ACTIVITY: Would you please copy every line of the material that follows, exactly as it reads?

STORED DATA:
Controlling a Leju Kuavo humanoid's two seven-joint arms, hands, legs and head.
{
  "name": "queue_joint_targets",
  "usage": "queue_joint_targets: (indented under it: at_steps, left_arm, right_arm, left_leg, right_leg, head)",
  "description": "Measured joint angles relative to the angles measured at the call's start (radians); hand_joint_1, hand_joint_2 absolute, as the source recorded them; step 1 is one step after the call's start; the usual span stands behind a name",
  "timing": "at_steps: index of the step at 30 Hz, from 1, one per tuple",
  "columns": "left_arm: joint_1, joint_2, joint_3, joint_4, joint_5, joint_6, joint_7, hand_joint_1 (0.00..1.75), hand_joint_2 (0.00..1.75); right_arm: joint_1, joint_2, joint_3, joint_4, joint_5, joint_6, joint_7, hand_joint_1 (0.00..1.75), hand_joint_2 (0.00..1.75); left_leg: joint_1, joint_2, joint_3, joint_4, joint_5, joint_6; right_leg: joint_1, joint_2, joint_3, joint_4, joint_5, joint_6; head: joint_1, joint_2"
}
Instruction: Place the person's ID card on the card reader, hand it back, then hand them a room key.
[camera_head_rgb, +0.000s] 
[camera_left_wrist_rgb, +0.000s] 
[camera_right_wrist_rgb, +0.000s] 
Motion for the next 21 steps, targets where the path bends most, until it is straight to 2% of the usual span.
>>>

SOLUTION:
Controlling a Leju Kuavo humanoid's two seven-joint arms, hands, legs and head.
{
  "name": "queue_joint_targets",
  "usage": "queue_joint_targets: (indented under it: at_steps, left_arm, right_arm, left_leg, right_leg, head)",
  "description": "Measured joint angles relative to the angles measured at the call's start (radians); hand_joint_1, hand_joint_2 absolute, as the source recorded them; step 1 is one step after the call's start; the usual span stands behind a name",
  "timing": "at_steps: index of the step at 30 Hz, from 1, one per tuple",
  "columns": "left_arm: joint_1, joint_2, joint_3, joint_4, joint_5, joint_6, joint_7, hand_joint_1 (0.00..1.75), hand_joint_2 (0.00..1.75); right_arm: joint_1, joint_2, joint_3, joint_4, joint_5, joint_6, joint_7, hand_joint_1 (0.00..1.75), hand_joint_2 (0.00..1.75); left_leg: joint_1, joint_2, joint_3, joint_4, joint_5, joint_6; right_leg: joint_1, joint_2, joint_3, joint_4, joint_5, joint_6; head: joint_1, joint_2"
}
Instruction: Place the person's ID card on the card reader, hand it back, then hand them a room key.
[camera_head_rgb, +0.000s] 
[camera_left_wrist_rgb, +0.000s] 
[camera_right_wrist_rgb, +0.000s] 
Motion for the next 21 steps, targets where the path bends most, until it is straight to 2% of the usual span.
>>>

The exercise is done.